2. For the Table 1, more space are required between “fared Radiometers” and “Moderate Resolu-“ to improve readability.

 3. “2.2.3. Vegetation indices computation”, I suppose the Vis were come from reflectance. Were they calibrated before calculating the Vis with regarding weather conditions? And how?

Author Response

This study compared different machine learning algorithms and different RS data with different spatial resolutions to predict almond yield. The topic is valuable and fits the scope of the journal, and it is qualified to be published on this journal with regards to scientific quality. I have the following comments for this manuscript.

The authors express their gratitude to the reviewer for providing valuable comments and suggestions that helped enhance the quality of the manuscript.

 

  1. The introduction is verbose and it is not necessary to tell readers that almond production is very important in Portugal.

(1) We recognize the significance of maintaining a concise introduction. Therefore, we have decided to delete the sentences on this topic.

 

  1. For the Table 1, more space are required between “fared Radiometers” and “Moderate Resolu-“ to improve readability.

(2) The authors fully agree with the proposed edition to Table 1. The modifications have been made to table 1.

 

  1. “2.2.3. Vegetation indices computation”, I suppose the Vis were come from reflectance. Were they calibrated before calculating the Vis with regarding weather conditions? And how?

(3) Users have access to pre-calibrated data from PlanetScope, Sentinel 2 and Landsat 8, as these datasets are previously processed to account for atmospheric corrections before being made available. This pre-processing eliminates the need for end users to perform additional atmospheric calibration.
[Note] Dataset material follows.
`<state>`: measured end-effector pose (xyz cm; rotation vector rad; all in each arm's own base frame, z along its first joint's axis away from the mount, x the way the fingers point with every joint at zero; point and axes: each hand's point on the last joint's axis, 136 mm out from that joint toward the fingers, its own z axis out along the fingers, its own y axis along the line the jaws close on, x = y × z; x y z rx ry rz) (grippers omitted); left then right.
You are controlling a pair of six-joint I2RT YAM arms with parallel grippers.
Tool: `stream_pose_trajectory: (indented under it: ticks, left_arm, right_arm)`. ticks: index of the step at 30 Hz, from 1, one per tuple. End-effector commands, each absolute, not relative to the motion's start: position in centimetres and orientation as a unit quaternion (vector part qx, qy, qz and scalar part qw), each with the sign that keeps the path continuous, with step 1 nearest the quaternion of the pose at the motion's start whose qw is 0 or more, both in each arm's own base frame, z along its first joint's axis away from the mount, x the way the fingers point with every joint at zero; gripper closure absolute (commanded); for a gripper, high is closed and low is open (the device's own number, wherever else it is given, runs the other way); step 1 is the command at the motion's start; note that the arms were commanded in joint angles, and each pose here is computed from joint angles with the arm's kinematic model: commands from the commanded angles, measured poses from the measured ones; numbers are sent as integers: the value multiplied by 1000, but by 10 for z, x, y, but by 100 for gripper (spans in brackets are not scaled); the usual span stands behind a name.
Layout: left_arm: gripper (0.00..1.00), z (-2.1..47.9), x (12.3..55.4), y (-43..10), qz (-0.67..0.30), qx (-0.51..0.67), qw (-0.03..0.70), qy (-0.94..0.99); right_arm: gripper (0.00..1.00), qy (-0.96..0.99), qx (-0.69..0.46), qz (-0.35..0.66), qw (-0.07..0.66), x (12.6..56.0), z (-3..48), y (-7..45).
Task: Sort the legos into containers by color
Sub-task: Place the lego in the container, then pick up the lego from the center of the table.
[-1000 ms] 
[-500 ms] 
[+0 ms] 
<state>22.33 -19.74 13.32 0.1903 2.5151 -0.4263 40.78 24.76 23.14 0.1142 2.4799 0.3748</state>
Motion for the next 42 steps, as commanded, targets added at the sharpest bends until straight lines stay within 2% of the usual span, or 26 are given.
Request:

Regarding PlanetScope, in this link (https://developers.planet.com/docs/data/planetscope/) information related surface reflectance can be found (“Surface Reflectance (analytic_sr) assets are orthorectified and radiometrically corrected to ensure consistency across localized atmospheric conditions, and to minimize uncertainty in spectral response across time and location. These multispectral imagery products are designed for temporal analysis and monitoring applications, especially in agriculture and forestry sectors.”)

Considering the document accessed through Google Earth Engine Catalog (Sentinel-2 User Handbook): https://developers.google.com/earth-engine/datasets/catalog/COPERNICUS_S2_SR#description , at page 48/64, it is referenced that “Level-2A processing includes a Scene Classification and an Atmospheric Correction applied to Top-Of-Atmosphere (TOA) Level-1C orthoimage products. Level-2A main output is an orthoimage Bottom-Of-Atmosphere (BOA) corrected reflectance product. In present work, we used the Level-2A.”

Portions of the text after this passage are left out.